WHAT THE EXERCISE ASKS: Word for word, restate the lines of the data below between those holding "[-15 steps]" and "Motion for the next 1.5", inclusive; pictures do not belong in the copy.

DATA PROVIDED:
-----

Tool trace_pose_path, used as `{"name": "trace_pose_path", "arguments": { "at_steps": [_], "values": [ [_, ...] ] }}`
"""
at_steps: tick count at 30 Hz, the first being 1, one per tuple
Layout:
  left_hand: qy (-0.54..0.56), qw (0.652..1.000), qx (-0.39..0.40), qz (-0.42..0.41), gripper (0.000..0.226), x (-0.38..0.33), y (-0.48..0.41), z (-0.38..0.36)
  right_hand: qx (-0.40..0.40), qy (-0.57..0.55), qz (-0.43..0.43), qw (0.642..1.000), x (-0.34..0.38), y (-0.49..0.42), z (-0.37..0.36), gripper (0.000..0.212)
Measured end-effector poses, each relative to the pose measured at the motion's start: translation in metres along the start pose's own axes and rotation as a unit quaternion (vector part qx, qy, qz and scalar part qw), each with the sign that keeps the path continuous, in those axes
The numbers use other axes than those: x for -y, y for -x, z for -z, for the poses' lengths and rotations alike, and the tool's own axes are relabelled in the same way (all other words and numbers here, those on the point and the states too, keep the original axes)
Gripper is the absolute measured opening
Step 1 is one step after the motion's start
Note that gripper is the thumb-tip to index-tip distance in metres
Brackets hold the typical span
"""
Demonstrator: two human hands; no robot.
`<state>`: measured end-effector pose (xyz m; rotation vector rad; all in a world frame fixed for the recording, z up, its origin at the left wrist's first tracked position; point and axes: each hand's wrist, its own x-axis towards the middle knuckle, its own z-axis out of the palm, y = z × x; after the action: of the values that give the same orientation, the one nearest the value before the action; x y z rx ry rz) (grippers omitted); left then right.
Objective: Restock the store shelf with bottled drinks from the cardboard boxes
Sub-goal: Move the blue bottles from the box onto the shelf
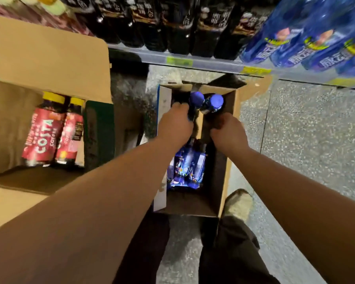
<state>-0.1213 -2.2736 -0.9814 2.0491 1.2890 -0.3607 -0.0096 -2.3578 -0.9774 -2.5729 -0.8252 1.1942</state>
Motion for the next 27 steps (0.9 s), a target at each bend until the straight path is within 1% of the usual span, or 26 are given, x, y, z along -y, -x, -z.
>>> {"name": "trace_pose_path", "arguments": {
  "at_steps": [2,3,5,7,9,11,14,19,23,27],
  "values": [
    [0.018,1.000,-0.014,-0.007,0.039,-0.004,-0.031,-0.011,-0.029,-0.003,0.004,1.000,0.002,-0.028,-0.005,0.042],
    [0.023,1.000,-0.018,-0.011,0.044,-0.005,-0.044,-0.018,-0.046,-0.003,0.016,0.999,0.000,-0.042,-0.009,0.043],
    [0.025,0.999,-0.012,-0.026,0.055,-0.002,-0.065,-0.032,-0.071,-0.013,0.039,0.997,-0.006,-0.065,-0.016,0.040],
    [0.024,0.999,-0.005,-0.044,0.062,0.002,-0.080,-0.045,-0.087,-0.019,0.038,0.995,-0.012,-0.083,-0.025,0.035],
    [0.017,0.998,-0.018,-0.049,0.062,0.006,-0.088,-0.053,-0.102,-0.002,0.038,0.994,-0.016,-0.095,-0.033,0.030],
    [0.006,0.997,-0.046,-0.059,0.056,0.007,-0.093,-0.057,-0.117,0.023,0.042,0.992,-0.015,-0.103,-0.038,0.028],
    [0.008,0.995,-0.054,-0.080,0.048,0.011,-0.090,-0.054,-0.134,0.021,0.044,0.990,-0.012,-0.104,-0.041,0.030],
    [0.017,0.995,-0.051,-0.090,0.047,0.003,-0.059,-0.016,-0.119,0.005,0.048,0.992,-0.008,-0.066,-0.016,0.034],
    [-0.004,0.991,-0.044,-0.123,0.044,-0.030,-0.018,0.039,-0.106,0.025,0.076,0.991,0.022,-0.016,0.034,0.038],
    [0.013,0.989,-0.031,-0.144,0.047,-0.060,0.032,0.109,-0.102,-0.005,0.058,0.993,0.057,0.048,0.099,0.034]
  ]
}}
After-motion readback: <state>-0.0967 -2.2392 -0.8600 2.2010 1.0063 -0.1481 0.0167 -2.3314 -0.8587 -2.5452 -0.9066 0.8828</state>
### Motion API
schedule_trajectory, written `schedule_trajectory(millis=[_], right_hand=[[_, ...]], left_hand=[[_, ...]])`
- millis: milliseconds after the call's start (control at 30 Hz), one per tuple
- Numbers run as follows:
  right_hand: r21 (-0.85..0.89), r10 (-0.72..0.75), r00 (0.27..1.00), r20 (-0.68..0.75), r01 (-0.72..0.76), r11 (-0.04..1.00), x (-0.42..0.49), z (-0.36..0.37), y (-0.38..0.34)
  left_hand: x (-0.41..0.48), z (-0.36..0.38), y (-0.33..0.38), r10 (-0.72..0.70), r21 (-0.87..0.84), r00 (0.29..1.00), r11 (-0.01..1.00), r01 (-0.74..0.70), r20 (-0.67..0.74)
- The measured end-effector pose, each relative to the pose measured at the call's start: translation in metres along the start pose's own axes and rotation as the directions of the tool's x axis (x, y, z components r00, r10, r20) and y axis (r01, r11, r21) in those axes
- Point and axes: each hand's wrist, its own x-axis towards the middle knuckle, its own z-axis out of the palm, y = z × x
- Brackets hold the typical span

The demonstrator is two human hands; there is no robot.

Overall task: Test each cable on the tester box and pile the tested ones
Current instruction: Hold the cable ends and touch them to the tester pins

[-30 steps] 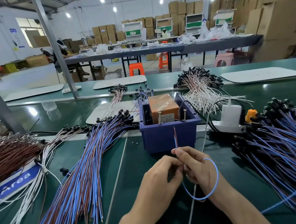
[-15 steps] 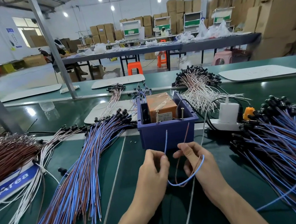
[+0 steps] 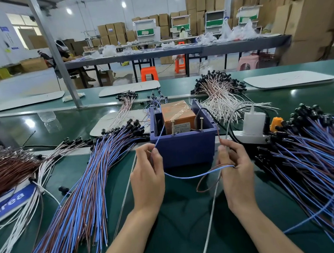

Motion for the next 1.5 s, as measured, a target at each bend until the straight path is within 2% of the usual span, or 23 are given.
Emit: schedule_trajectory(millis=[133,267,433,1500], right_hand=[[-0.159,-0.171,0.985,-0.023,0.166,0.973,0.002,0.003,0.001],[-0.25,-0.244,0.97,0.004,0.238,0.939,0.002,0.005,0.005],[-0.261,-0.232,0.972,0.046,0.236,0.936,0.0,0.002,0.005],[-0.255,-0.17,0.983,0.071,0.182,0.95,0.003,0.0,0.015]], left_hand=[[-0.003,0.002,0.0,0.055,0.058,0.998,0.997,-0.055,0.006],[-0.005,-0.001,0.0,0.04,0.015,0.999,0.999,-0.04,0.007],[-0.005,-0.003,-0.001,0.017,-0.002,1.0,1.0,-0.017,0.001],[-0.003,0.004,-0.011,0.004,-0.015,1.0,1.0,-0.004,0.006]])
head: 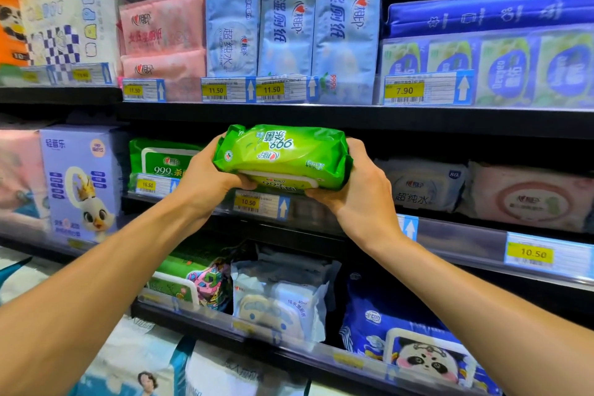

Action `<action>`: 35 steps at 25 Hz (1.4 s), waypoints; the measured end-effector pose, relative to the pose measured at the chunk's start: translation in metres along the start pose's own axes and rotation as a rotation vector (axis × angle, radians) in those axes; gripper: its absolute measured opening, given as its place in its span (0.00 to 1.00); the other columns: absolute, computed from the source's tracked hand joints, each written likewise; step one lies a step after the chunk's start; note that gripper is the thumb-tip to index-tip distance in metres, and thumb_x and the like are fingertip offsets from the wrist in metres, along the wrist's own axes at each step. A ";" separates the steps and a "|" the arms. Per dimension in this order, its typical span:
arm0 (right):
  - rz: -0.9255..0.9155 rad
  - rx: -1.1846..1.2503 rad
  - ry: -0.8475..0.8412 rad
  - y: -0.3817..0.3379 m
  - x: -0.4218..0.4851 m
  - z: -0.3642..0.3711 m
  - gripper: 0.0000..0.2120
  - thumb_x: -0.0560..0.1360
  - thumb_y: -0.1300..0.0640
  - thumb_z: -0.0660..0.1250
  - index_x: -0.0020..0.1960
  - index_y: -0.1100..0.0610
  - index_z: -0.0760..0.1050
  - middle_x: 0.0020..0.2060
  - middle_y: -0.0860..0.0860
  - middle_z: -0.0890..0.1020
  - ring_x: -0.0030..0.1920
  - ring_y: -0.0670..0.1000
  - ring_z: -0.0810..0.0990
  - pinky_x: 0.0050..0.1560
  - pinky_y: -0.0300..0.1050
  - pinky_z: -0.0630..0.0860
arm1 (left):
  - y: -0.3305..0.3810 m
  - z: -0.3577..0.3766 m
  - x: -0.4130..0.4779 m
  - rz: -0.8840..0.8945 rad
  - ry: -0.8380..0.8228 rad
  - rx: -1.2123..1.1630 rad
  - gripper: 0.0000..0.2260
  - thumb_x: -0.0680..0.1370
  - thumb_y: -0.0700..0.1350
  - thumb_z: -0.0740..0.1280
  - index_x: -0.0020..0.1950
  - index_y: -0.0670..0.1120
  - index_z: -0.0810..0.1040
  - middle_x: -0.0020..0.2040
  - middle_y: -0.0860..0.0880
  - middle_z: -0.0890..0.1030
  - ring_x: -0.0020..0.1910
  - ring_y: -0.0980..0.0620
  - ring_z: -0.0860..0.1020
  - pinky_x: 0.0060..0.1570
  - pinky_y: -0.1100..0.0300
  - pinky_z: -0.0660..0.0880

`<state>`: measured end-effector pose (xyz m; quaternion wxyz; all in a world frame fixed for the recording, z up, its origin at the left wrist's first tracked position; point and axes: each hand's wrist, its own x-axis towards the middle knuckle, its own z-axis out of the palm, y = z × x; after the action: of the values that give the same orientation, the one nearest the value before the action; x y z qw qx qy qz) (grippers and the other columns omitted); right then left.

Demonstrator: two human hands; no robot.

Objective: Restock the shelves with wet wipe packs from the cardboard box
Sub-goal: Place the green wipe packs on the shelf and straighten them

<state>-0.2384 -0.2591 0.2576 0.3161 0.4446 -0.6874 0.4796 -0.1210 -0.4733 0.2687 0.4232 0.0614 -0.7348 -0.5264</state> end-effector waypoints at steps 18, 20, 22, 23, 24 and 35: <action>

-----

EXERCISE RESULT:
[-15 steps] 
[+0 steps] 

Motion for the next 1.5 s, as measured, a target at each bend until the straight path is within 2% of the usual span, or 23 are given.

There is no more to add to the answer.